▶ _DIRECTIONS_
Once the line with "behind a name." is found in the entries below, repeat it and each following line exactly, up to and including the line with "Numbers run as". Add no other lines.
##### DATASET RECORDS #####
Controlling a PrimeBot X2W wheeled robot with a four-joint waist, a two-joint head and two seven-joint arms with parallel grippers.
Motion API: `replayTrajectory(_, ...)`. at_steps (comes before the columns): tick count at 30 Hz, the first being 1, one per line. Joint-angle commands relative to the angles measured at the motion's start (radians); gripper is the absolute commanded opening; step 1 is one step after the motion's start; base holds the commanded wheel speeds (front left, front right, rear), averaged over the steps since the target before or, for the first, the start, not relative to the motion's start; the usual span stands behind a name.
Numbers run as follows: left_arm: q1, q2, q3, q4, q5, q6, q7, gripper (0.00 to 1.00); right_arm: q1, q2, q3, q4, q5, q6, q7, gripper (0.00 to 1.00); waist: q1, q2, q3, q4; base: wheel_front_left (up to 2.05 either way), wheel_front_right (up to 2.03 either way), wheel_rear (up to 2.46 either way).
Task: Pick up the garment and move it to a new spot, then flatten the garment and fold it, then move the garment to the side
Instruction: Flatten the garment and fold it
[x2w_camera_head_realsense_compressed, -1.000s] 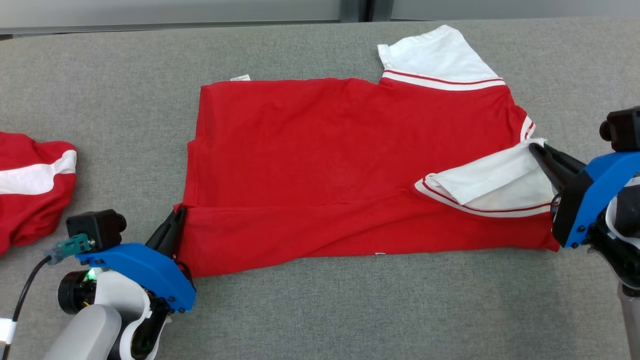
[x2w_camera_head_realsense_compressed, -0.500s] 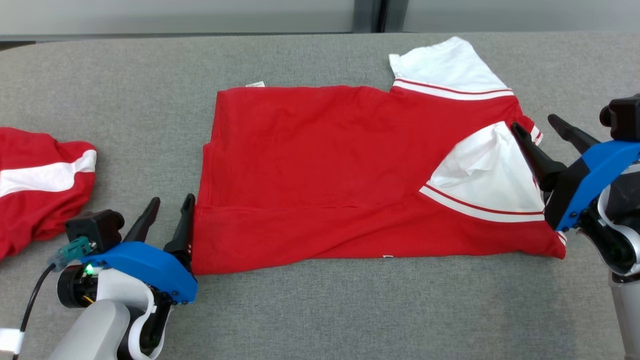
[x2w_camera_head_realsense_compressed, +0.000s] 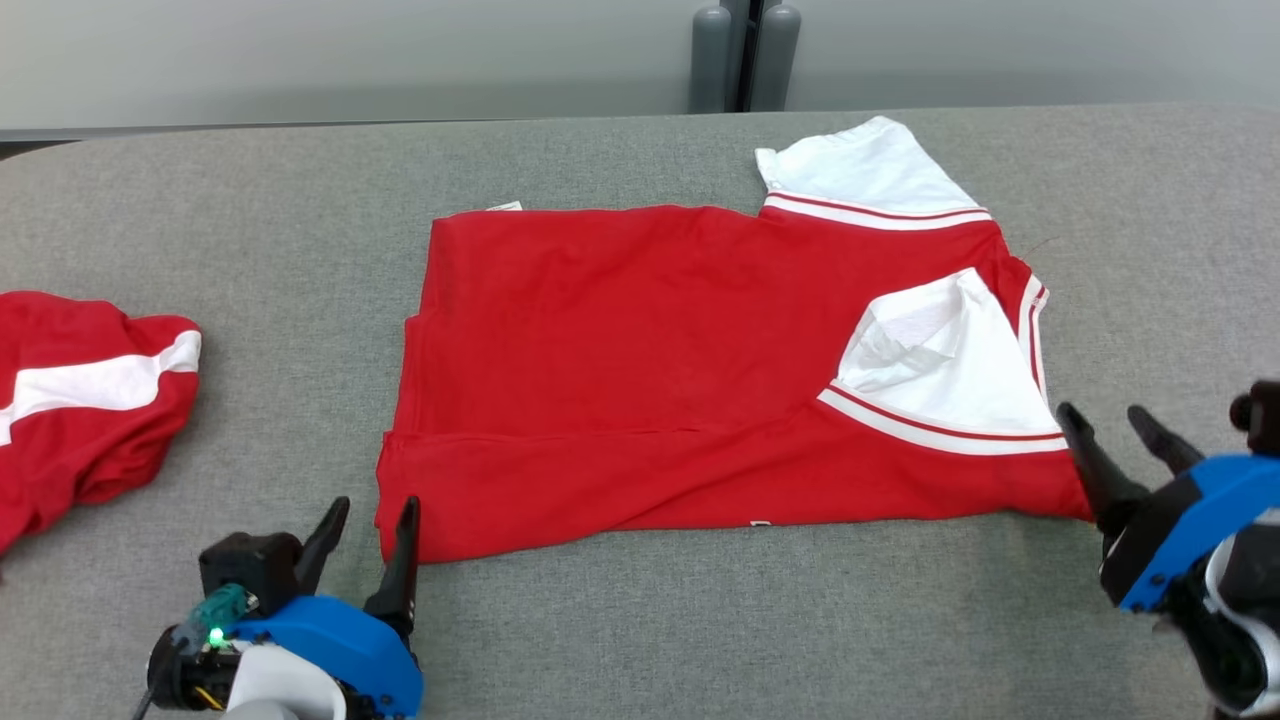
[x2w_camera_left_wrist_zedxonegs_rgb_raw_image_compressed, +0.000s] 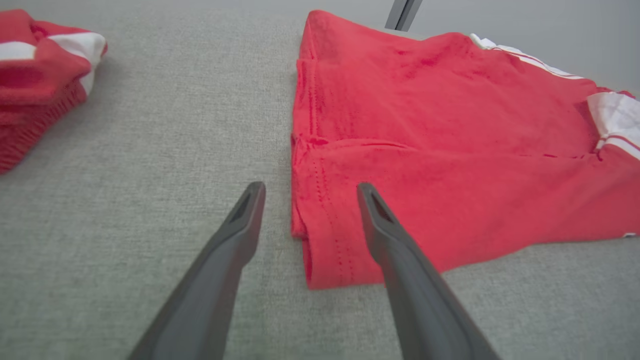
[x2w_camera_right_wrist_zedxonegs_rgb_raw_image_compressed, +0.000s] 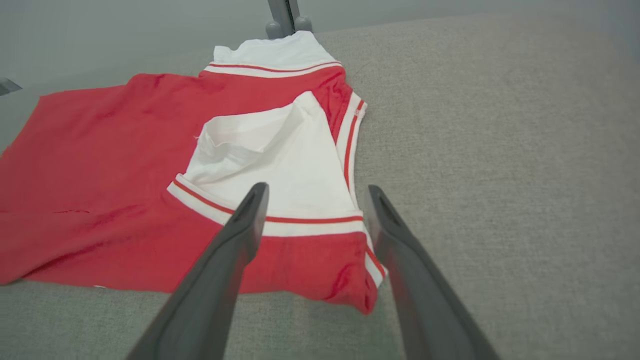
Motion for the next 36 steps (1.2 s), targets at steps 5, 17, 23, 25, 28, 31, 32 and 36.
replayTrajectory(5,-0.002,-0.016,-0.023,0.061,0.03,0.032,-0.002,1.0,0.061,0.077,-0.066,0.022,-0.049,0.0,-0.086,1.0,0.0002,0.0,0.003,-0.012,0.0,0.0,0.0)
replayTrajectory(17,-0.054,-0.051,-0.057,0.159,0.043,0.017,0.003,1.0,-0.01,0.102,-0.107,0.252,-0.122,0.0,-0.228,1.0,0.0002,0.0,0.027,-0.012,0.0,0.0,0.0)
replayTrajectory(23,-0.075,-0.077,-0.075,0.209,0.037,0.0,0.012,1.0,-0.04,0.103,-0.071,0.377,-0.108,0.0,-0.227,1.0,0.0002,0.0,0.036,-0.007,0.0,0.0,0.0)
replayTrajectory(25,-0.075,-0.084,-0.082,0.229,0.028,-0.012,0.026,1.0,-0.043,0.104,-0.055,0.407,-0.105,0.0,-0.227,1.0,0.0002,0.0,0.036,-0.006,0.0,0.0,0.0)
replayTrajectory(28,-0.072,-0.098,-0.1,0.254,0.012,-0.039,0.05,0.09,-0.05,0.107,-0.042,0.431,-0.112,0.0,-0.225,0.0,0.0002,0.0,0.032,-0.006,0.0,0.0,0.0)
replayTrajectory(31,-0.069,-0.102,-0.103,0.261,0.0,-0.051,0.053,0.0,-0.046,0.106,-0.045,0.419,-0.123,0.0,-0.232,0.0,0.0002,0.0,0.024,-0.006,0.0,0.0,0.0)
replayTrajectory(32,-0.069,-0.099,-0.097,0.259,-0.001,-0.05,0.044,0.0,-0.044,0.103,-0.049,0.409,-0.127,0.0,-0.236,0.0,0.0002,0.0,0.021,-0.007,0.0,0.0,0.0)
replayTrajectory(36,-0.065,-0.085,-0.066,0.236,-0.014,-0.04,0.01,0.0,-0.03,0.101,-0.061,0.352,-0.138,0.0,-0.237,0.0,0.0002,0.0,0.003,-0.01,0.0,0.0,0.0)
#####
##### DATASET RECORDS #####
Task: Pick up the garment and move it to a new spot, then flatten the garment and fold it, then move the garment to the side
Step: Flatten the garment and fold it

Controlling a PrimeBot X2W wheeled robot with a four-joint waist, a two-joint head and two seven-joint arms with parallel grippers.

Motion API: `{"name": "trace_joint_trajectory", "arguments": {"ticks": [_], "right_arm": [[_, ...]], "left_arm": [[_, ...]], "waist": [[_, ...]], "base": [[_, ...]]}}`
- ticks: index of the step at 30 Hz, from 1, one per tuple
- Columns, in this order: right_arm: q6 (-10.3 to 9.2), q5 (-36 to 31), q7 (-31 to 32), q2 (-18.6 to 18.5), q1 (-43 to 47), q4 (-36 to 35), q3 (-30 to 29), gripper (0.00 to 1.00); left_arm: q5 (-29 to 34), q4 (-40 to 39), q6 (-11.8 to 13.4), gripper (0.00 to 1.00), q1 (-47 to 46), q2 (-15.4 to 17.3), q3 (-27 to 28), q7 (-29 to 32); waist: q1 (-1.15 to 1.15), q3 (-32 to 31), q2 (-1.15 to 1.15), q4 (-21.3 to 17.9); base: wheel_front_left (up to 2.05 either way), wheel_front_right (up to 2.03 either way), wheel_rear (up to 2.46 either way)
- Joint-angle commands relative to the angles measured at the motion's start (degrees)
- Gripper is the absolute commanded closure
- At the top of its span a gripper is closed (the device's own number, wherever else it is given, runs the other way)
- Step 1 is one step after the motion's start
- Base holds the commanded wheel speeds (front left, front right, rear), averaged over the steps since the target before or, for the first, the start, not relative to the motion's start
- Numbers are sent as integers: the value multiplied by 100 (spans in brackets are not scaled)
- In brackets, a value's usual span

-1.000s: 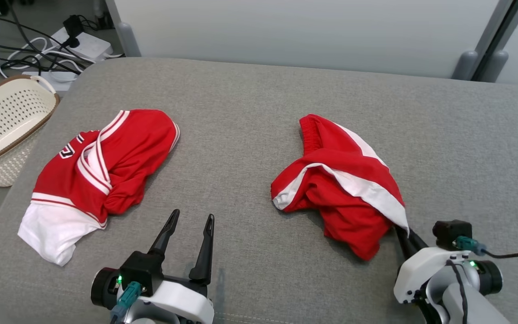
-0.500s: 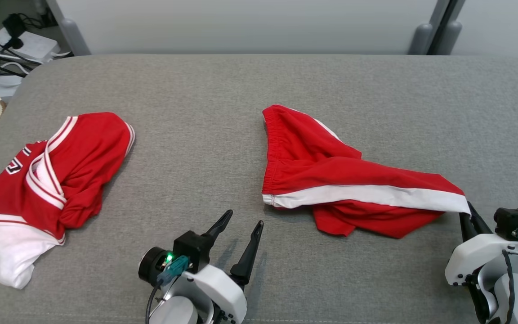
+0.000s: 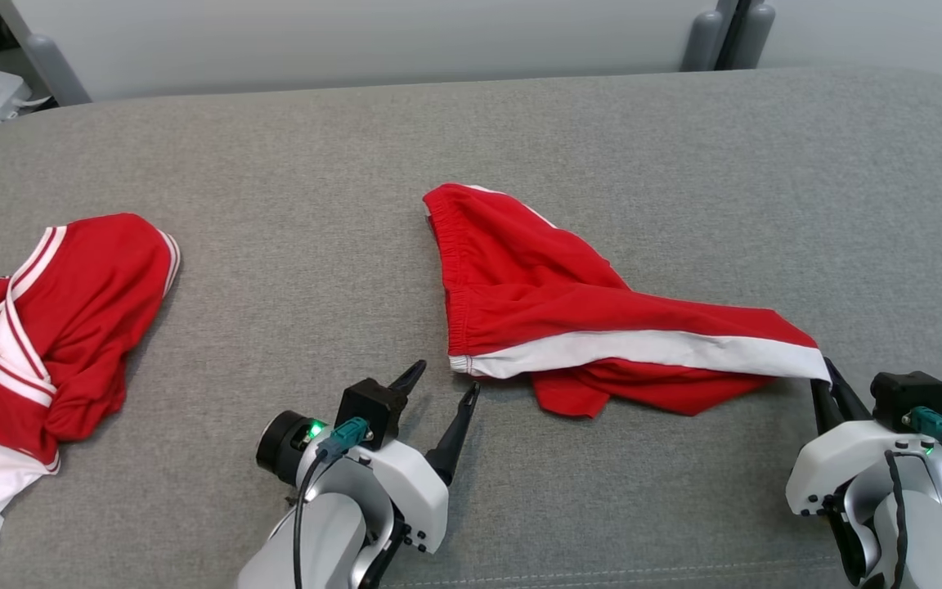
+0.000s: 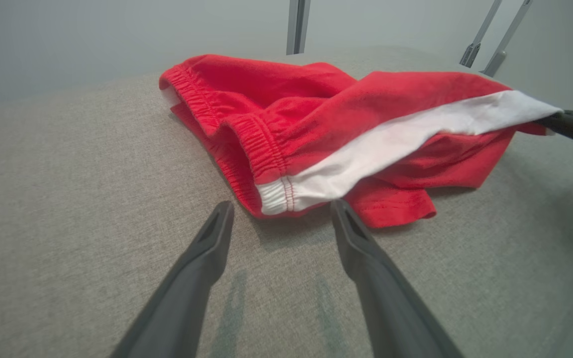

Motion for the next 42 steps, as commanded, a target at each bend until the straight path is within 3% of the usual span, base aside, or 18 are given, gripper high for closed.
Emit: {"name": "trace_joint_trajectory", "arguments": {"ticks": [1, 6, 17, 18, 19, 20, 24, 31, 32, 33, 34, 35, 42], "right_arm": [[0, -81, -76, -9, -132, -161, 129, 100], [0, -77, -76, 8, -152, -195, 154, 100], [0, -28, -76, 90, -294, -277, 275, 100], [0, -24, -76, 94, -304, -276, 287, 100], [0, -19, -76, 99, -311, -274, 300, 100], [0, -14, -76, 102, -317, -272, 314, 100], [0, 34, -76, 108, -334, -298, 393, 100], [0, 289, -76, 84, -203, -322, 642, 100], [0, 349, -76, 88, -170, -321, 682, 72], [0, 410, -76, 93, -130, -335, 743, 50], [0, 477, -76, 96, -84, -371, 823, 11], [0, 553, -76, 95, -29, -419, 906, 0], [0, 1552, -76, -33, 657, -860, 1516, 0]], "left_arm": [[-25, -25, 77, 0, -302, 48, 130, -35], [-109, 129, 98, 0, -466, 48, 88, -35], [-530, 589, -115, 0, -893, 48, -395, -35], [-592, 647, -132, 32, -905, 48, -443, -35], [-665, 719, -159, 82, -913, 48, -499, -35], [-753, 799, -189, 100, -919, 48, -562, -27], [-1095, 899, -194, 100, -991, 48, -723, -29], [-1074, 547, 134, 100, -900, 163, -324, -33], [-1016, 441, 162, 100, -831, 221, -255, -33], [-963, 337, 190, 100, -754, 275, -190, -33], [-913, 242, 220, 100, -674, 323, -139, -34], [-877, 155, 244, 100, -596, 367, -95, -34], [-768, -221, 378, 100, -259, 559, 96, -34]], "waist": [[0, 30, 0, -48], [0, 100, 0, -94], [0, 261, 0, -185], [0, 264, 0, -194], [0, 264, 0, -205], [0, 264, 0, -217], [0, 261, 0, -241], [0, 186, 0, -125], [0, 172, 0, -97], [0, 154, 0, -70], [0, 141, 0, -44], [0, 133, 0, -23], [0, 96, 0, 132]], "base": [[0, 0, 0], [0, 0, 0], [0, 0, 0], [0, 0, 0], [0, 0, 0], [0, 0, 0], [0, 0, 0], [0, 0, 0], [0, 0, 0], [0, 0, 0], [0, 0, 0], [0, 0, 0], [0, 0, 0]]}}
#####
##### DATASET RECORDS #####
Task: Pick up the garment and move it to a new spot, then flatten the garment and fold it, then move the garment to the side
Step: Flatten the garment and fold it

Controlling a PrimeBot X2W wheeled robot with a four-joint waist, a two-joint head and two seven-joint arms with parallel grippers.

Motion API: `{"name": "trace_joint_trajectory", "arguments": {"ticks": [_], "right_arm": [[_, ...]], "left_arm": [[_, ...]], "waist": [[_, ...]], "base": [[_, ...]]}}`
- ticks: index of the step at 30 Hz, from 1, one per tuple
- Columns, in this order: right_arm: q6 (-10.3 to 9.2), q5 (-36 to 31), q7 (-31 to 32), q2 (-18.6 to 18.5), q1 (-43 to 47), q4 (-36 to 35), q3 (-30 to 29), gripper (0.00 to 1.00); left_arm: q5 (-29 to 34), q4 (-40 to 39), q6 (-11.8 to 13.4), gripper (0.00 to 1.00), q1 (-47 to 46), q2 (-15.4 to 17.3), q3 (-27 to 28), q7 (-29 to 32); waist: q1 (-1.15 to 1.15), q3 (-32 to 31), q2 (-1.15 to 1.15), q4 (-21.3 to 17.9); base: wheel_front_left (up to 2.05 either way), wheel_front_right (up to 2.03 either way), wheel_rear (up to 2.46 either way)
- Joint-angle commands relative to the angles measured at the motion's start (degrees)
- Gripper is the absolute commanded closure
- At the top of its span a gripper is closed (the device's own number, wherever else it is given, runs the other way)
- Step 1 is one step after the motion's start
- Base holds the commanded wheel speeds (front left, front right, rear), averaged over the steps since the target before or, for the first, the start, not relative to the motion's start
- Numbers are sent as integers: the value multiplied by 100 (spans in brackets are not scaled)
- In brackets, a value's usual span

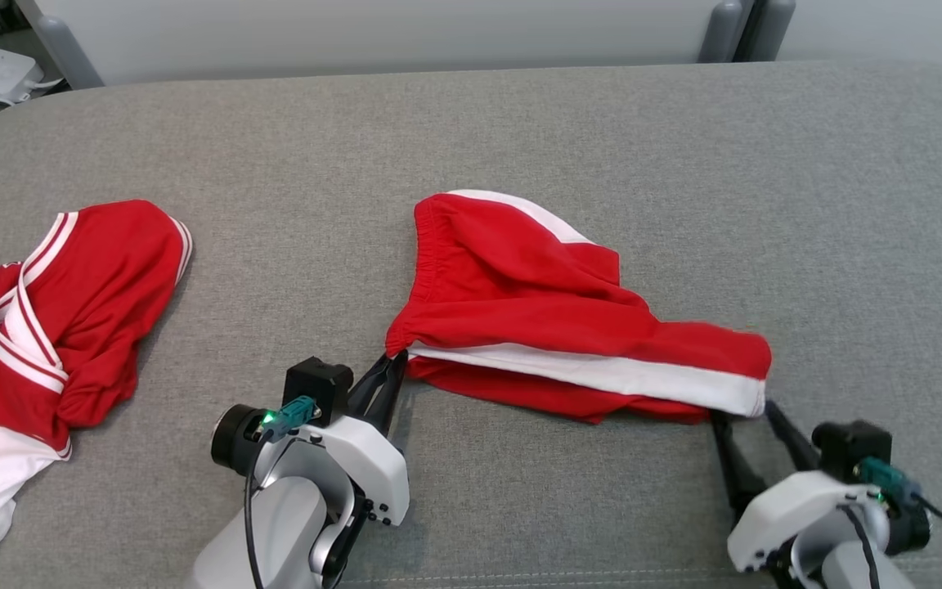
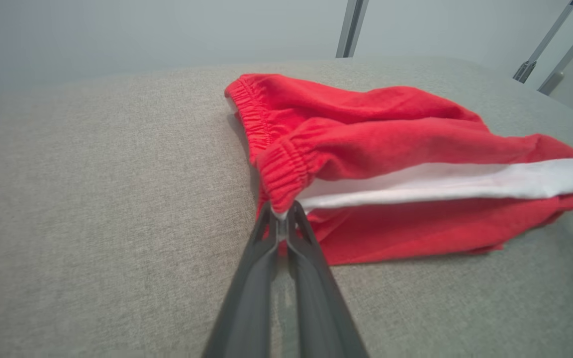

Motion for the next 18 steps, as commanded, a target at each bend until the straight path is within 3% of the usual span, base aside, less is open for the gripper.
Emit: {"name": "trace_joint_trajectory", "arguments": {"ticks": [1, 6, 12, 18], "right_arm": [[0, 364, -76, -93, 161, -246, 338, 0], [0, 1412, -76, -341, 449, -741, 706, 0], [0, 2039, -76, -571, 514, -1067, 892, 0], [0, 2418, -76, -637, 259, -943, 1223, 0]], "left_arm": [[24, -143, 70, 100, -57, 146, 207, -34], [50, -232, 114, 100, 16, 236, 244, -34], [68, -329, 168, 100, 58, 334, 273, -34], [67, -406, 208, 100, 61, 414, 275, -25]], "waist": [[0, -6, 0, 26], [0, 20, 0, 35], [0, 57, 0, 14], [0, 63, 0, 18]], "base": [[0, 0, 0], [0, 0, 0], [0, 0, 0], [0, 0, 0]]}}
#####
▶ _TASK OUTPUT_
Motion API: `replayTrajectory(_, ...)`. at_steps (comes before the columns): tick count at 30 Hz, the first being 1, one per line. Joint-angle commands relative to the angles measured at the motion's start (radians); gripper is the absolute commanded opening; step 1 is one step after the motion's start; base holds the commanded wheel speeds (front left, front right, rear), averaged over the steps since the target before or, for the first, the start, not relative to the motion's start; the usual span stands behind a name.
Numbers run as follows: left_arm: q1, q2, q3, q4, q5, q6, q7, gripper (0.00 to 1.00); right_arm: q1, q2, q3, q4, q5, q6, q7, gripper (0.00 to 1.00); waist: q1, q2, q3, q4; base: wheel_front_left (up to 2.05 either way), wheel_front_right (up to 2.03 either way), wheel_rear (up to 2.46 either way).

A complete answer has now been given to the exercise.